|HCG for HRT induced testicular atrophy
Sep 20, 2003
I am a 38-year-old man with an HIV infection since I was 26. I started HAART at 33 when I became co-infected with HVA and my HIV VL went over 300,000. At 34 I had started doing routine weight lifting based on Dr. Jon Kaiser's _Healing HIV_ book but my personal doctor said that I had low testosterone which appeared to worsen over time. My body weight was below what the Hamwi formula estimated it should be and I was incessantly worrying about things that did not bother me in the past. I started HRT, initially seven weeks of Anadrol-50 and later continuous testosterone replacement. I have been on HRT for about three years now.
I would like to know about using HCG for HRT induced testicular atrophy. Are there any dangers or complications that you know of from the concurrent use of testosterone and HCG?

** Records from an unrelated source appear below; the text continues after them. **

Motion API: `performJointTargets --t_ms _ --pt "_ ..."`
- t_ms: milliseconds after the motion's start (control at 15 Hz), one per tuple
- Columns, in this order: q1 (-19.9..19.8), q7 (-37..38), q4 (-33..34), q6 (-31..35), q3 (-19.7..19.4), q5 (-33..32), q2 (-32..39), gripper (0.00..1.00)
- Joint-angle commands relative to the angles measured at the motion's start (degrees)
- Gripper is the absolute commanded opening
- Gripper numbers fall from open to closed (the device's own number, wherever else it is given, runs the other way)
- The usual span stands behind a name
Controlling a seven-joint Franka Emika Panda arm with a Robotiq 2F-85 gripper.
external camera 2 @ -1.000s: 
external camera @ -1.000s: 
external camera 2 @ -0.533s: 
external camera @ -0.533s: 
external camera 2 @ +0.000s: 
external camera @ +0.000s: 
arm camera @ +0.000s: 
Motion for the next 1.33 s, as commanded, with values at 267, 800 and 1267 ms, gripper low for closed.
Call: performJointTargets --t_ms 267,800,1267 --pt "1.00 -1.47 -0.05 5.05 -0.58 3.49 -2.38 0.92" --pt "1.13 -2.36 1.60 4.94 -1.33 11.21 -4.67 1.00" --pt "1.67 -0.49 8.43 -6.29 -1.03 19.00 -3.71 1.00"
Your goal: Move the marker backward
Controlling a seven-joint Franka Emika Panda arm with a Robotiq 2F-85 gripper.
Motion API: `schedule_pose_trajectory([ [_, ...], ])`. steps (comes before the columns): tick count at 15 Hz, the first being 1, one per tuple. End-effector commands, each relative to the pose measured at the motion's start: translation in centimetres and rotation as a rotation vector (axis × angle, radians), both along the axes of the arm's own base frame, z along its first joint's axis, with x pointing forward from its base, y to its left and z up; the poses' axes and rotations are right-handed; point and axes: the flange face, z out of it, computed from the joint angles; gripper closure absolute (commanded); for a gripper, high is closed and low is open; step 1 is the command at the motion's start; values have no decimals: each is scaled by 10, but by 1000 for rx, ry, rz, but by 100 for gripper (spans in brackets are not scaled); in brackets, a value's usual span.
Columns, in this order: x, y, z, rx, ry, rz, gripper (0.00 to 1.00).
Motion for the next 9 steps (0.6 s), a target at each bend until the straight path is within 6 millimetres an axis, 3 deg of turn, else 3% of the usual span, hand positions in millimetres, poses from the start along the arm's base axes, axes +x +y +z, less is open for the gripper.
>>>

| Response from Mr. Vergel
Human Chorionic Gonadotropin (HCG)is produced during the early stages of pregnancy by the placenta in women and it is extracted from their urine. This hormone mimics LH (luteinizing hormone) produced by the pituitary gland to induce testosterone production in the testicles in men and ovulation in women.
HCG is precribed to adolescent boys whose testicles have not descended. It is also prescribed to induce ovulation in women who are trying to get pregnant.
Some progressive doctors prescribe it to allow the testicles to grow back to normal size after long term use of testosterone or anabolic steroids. There are no set protocols for this use. Some doctors prescribe 5000 units in one shot a week, or 1000 units every other day (10,000 units total for both approaches).
Some urologists prefer using HCG instead of testosterone to treat hypogondal men ( men with low testosterone in their blood)since HCG induces your own body to produce testosterone. Low doses like 1000 to 2000 units a week are used. I will warn you that there are no long term safety data on this approach and that most general family doctors are not familiar with it.
HCG should be used by itself and not at the same time of testosterone. If you want your testicles to increase in size , you should stop testosterone and do a HCG cycle. However, once you resume testosterone replacement therapy, your testicles will tend to shrink again.
Talk to your doctor about this. If he does not know much about HCG and testosterone (many doctors are not well trained in this matter), have him/her refer you to an urologist or endocrinologist who may be familiar with the use of HCG.